J.A. 150. This provision ties the creation of the option to the "event" of a Pooled Certificate defaulting. Each default creates a single option, which the Directing Securityholder must then either exercise or waive within ten days of receiving the relevant notice from the Trustee.

In addition to the word "event," there are two other textual clues that each purchase option must be tethered to a specific default. First, that same first sentence of Section 7.13 refers to a "Pooled Certificate becom[ing] a Defaulted Security or an Imminently Defaulted Security." This language creates the option based on a discrete occurrence—the Pooled Certificate "becoming" a Defaulted Security—rather than existing due to the defaulted status of Pooled Certificates. J.A. 150. Second, the first paragraph of Section 7.13 concludes by specifying "that if the related Pooled Certificate subsequently becomes a Defaulted Security or Imminently Defaulted Security based on a different or additional event within the definition of `Defaulted Security,' . . . the Directing Securityholder shall have an assignable Purchase Option with respect to such Defaulted Security, without regard to the prior waiver." Id. This provision confirms that each option corresponds to a specific default event by providing the Directing Securityholder with a new option if there is a new default. If the option to purchase the securities was freestanding, such that the Directing Securityholder had an option whenever the securities were in default, it is unclear why the Pooling Agreement would need to specifically provide for "a different or additional event within the definition of `Defaulted Security.'"

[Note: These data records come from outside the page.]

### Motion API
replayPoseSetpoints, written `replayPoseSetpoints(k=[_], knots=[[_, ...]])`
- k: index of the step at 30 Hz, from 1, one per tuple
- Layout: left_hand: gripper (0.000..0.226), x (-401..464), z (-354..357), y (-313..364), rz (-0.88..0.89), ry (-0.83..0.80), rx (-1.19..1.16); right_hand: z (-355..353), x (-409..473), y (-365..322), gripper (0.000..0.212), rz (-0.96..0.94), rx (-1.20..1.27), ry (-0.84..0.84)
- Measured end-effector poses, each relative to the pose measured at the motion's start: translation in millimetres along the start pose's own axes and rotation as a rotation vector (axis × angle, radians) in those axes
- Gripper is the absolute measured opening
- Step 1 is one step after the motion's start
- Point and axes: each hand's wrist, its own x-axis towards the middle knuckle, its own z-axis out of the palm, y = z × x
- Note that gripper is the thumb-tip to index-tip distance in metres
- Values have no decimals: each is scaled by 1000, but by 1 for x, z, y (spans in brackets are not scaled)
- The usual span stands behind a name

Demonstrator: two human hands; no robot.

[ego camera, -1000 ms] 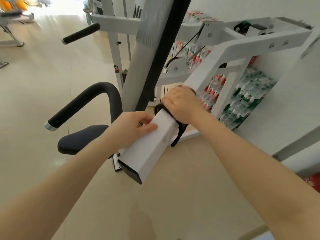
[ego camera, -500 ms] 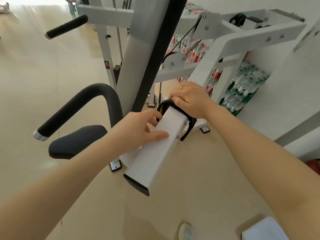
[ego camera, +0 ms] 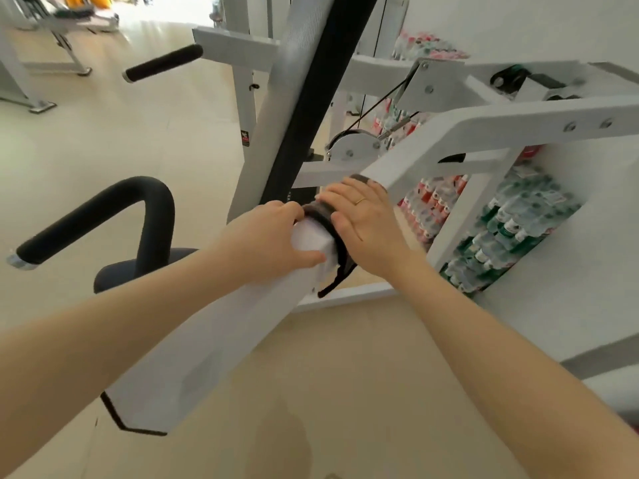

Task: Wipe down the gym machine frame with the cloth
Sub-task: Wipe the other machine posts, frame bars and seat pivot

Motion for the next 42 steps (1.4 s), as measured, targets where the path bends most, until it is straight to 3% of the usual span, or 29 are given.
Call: replayPoseSetpoints(k=[6,10,15,18,20,23,27,30,33,37,42], knots=[[55,9,7,14,-104,69,-1,8,0,26,45,-231,0,131],[56,19,9,25,-114,29,-46,-8,27,75,50,-46,11,87],[56,50,8,31,-67,-26,-50,-24,64,153,74,306,9,39],[59,75,7,39,-18,-62,-68,-32,76,176,50,468,-70,-59],[59,94,7,45,11,-71,-72,-29,72,170,44,439,-68,-46],[57,127,7,57,63,-79,-49,-23,53,145,51,283,46,52],[41,157,13,70,141,-26,-130,-14,36,136,55,156,32,79],[52,166,17,75,119,-7,11,-13,39,157,51,77,27,114],[64,176,16,84,69,-31,150,-23,57,191,49,208,94,106],[63,202,19,103,23,-28,153,-40,84,244,59,293,34,51],[54,238,31,128,-112,-21,31,-58,103,323,58,340,-230,-19]])
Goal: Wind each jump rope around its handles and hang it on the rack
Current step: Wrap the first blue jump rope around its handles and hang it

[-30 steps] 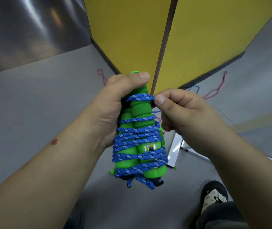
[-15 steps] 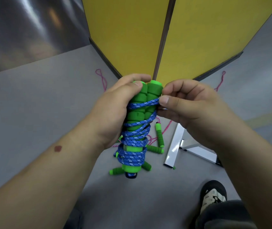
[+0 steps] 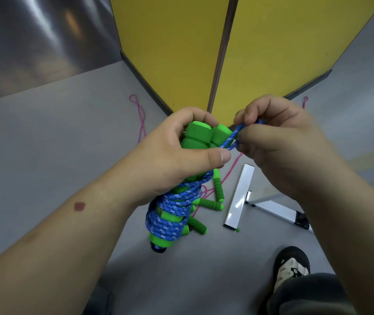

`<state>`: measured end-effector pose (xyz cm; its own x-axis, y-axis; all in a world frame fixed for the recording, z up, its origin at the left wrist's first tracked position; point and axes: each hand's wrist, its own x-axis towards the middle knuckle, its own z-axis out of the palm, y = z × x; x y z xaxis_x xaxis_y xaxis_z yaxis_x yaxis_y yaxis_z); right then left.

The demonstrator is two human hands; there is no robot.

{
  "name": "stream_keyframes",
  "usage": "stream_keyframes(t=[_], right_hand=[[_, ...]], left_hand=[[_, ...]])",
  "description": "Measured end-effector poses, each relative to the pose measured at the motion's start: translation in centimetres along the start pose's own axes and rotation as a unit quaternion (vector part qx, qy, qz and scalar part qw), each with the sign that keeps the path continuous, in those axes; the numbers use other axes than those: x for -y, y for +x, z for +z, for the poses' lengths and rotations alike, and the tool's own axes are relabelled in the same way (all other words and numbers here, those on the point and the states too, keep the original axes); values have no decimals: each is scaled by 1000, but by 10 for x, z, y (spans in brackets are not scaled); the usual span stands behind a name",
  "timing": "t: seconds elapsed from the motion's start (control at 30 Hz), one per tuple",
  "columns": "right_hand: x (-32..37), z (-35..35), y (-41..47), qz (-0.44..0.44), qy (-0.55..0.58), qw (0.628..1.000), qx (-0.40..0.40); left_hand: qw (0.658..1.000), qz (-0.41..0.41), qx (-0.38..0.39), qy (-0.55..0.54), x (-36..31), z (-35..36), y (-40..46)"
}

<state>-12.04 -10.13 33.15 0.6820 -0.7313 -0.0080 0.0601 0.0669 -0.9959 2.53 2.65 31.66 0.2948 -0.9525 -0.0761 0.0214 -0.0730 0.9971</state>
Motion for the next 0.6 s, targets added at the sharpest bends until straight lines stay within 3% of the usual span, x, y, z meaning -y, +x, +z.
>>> stream_keyframes(t=[0.37,0.6], right_hand=[[2,8,-7,16,23,1000,-8],[3,13,-10,14,-18,1000,-5]], left_hand=[[998,-38,41,-32,-6,-11,-1],[999,-22,37,32,-8,-15,-1]])
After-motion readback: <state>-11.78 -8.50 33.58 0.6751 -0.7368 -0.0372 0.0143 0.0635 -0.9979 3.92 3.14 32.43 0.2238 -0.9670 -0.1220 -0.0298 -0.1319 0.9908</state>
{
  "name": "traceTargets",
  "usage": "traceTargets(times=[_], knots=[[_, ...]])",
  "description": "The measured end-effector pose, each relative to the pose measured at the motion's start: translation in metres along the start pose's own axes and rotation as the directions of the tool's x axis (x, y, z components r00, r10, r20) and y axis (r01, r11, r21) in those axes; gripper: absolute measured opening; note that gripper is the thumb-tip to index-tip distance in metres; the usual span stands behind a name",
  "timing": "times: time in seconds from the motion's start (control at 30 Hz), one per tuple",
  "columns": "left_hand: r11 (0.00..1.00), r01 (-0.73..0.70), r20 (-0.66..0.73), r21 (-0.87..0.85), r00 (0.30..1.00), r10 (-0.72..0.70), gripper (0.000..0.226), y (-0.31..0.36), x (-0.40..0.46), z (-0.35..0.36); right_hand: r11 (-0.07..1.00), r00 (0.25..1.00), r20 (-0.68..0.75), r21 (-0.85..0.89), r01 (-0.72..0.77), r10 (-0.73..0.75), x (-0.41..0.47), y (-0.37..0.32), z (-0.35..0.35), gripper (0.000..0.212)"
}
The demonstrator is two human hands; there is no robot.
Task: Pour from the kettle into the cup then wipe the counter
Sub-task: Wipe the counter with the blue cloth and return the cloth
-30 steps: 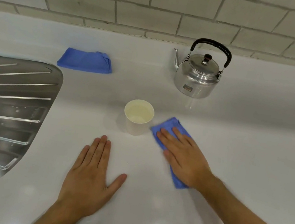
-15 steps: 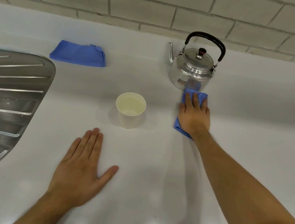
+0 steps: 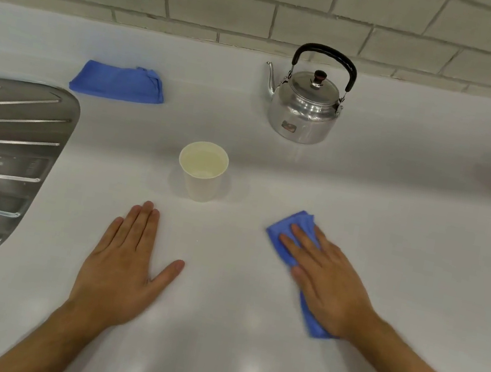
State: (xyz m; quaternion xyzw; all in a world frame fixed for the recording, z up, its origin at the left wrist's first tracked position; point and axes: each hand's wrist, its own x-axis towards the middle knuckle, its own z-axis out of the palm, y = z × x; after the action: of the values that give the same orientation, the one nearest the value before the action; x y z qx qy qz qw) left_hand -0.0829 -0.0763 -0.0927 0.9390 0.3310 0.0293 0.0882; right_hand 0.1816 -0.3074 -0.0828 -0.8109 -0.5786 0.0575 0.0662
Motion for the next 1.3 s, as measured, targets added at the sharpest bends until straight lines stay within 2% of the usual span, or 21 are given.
traceTargets(times=[0.1, 0.2, 0.3, 0.43, 0.53, 0.63, 0.8, 0.9, 1.0, 1.07, 1.3], knots=[[1.000, 0.001, 0.001, -0.010, 1.000, -0.001, 0.092, 0.000, 0.000, 0.000, 0.983, 0.982, -0.061, -0.026, -0.181, 0.180, 0.036, 0.043, -0.006, 0.049], [1.000, -0.002, 0.000, -0.009, 1.000, 0.002, 0.091, 0.000, 0.000, 0.000, 0.946, 0.948, -0.032, -0.069, -0.318, 0.316, 0.088, 0.084, -0.011, 0.058], [1.000, -0.009, 0.003, -0.008, 1.000, 0.009, 0.091, 0.000, 0.001, 0.000, 0.910, 0.908, -0.061, -0.009, -0.415, 0.414, 0.136, 0.104, -0.020, 0.057], [1.000, -0.012, 0.002, 0.004, 1.000, 0.012, 0.091, 0.000, 0.001, -0.001, 0.923, 0.921, -0.067, 0.006, -0.384, 0.383, 0.162, 0.110, -0.021, 0.050], [1.000, -0.007, 0.004, 0.010, 1.000, 0.007, 0.091, 0.000, 0.002, -0.001, 0.978, 0.977, -0.035, 0.020, -0.209, 0.209, 0.140, 0.098, -0.021, 0.047], [1.000, -0.001, 0.004, 0.006, 1.000, 0.001, 0.092, 0.000, 0.002, 0.000, 0.992, 0.993, -0.045, 0.057, -0.110, 0.112, 0.090, 0.067, -0.017, 0.047], [0.999, -0.011, 0.023, -0.043, 1.000, 0.012, 0.092, 0.000, 0.001, -0.002, 0.980, 0.980, -0.013, 0.020, -0.196, 0.196, 0.028, -0.019, -0.001, 0.056], [0.982, -0.015, 0.013, -0.188, 1.000, 0.018, 0.083, -0.001, -0.004, -0.007, 0.974, 0.974, 0.012, -0.003, -0.228, 0.228, 0.013, -0.074, 0.009, 0.059], [0.897, 0.029, -0.005, -0.442, 0.999, -0.035, 0.065, -0.001, -0.011, -0.013, 0.973, 0.973, 0.026, -0.002, -0.230, 0.230, 0.012, -0.122, 0.019, 0.062], [0.836, 0.055, 0.000, -0.545, 0.998, -0.066, 0.059, -0.005, -0.021, -0.018, 0.974, 0.974, 0.027, 0.019, -0.227, 0.226, 0.019, -0.155, 0.025, 0.063], [0.788, 0.060, -0.065, -0.613, 0.990, -0.126, 0.051, -0.050, -0.065, -0.032, 0.976, 0.992, 0.040, 0.175, -0.128, 0.123, 0.070, -0.273, 0.049, 0.063]])
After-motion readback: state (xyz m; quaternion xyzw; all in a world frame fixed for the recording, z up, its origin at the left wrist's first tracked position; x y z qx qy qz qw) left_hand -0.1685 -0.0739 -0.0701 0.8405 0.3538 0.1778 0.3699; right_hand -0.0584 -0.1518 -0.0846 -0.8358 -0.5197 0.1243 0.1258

Because each default event creates only a single purchase option, Bedford cannot prevail. The securities at issue defaulted only once, generating only a single purchase option for each security. Bedford's predecessor as Directing Securityholder waived these options by (1) not purchasing the securities at par value within ten business days of receiving notice that the securities had defaulted and (2) not purchasing the securities at the Fair Value within ten business days of receiving the valuation. By the time Bedford became the new Directing Securityholder in August 2013, then, there were no longer any options for Bedford to exercise. Accordingly, to the extent that Bedford argues that its predecessor could not have waived Bedford's purchase options, we agree with the district court that Bedford has "put[] the cart before the horse by presuming that a valid option exists." Special App. 38.

We have considered all of the appellant's remaining arguments, and do not find that they require us to reach a contrary result. Accordingly, for the foregoing reasons, the judgment of the district court is AFFIRMED.